Print the line containing "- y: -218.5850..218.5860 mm" and all lines after it to the end of the records below, exactly as written. No pictures.

━━━━━━━━━━━━━━━━━━━━

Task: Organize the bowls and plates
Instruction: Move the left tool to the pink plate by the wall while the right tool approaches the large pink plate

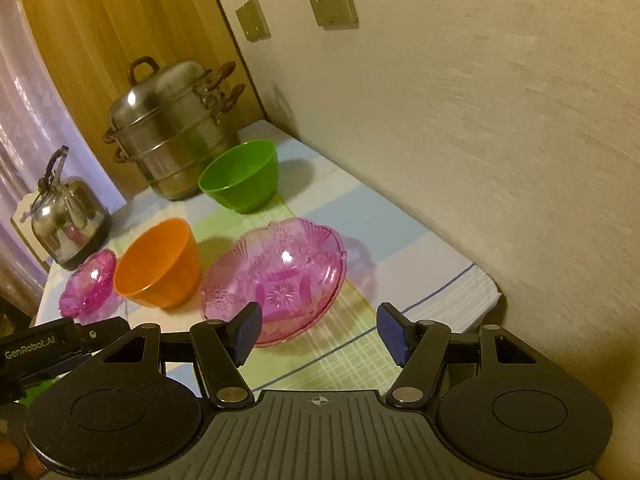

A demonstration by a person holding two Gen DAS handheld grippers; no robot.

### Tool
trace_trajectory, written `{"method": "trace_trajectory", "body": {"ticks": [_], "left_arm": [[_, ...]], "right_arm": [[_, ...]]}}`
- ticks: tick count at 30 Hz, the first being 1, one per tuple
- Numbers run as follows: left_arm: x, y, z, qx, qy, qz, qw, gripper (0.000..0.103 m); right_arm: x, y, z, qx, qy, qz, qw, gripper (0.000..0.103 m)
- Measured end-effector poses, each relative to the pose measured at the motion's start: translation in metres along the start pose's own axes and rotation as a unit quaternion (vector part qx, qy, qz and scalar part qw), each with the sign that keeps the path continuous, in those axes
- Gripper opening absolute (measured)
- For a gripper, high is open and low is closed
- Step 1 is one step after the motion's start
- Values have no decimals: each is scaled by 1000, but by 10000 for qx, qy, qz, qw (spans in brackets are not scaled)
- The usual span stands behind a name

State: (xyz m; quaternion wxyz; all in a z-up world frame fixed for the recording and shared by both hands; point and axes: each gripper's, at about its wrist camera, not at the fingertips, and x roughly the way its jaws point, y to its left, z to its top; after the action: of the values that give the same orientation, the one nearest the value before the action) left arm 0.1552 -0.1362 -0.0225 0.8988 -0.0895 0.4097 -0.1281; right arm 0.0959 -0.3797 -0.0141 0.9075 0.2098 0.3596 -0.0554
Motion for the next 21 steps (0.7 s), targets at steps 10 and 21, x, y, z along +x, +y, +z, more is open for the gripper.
{"method": "trace_trajectory", "body": {"ticks": [10, 21], "left_arm": [[29, -9, 5, 171, 250, -74, 9995, 78], [77, -13, 19, 154, 701, -146, 9973, 68]], "right_arm": [[15, -11, 5, 44, 26, -77, 10000, 64], [47, -22, 16, -64, 68, -202, 9998, 63]]}}
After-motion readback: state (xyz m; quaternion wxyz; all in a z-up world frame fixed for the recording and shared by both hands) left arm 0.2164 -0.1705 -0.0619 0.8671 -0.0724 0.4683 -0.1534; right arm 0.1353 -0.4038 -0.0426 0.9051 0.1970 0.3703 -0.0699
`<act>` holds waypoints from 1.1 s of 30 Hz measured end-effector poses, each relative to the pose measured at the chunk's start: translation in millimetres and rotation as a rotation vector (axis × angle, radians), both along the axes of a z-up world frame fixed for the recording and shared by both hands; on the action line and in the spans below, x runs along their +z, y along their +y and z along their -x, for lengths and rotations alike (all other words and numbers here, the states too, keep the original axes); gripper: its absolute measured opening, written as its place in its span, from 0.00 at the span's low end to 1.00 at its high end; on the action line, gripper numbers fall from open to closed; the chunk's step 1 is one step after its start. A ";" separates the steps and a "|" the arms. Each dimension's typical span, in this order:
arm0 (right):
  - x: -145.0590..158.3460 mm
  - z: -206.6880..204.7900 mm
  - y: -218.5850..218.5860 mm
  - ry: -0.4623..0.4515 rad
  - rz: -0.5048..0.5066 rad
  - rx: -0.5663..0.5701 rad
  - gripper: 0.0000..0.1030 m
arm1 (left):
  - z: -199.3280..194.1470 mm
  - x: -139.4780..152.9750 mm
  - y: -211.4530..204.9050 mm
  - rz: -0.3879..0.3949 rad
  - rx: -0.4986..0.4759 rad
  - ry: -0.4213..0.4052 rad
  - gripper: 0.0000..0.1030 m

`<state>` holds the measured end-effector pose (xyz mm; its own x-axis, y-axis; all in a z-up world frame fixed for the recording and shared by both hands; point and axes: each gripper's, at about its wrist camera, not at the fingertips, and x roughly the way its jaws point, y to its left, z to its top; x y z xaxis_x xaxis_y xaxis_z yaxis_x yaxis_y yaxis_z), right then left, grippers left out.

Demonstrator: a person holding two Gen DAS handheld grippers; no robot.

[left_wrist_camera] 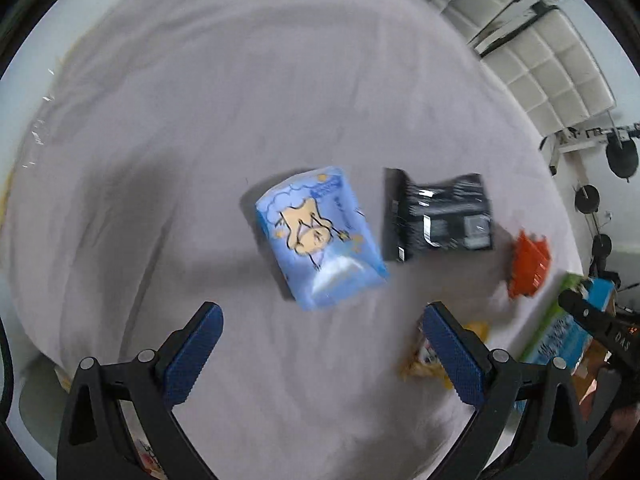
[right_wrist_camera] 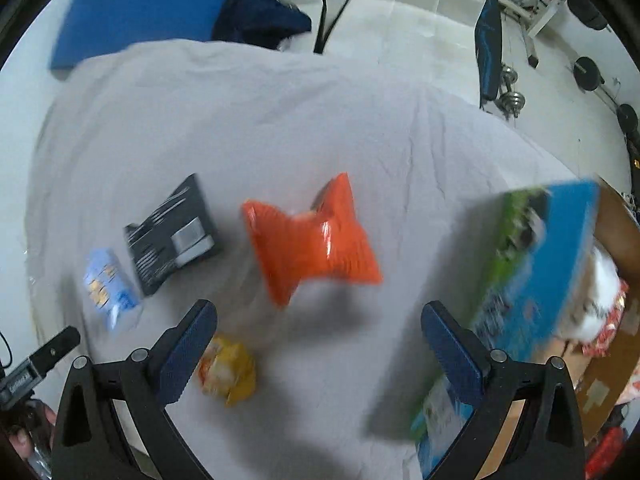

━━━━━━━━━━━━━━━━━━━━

_EXERCISE RESULT_:
  - y: -218.5850..218.5860 mm
  - ry: -0.4623..0.4515 rad
  - rz: -0.5048..0.5066 rad
  - rx: -0.5663..0.5701 rad
  - gripper: 0.0000..0.1030 m
arm1 (left):
  - z: -199.3280..194.1470 mm
  - x: -139.4780..152.9750 mm
  - y: -211.4530..204.9050 mm
  - rz: -0.3879..0.3949 rad
  - rx: -0.4986..0.4759 rad
  - ry: -0.4213..0.4052 rad
  - gripper: 0.0000..0.1030 m

`<state>` holds the measured end-effector pose (xyz mm; its own x-axis, y-axis; all in a z-up world frame fixed for the recording and shared by both hands; point and axes: each gripper's, at about its wrist camera, not at the fingertips, and x roughly the way its jaws point, y to its left, z to its top; x y z xaxis_x xaxis_y xaxis_z yaxis_x yaxis_y yaxis_z), right then left, grippers left out.

Demonstrator: a person holding two Gen DAS handheld grippers; no robot.

[left_wrist_camera] 
[right_wrist_camera] 

The exercise ends with this answer.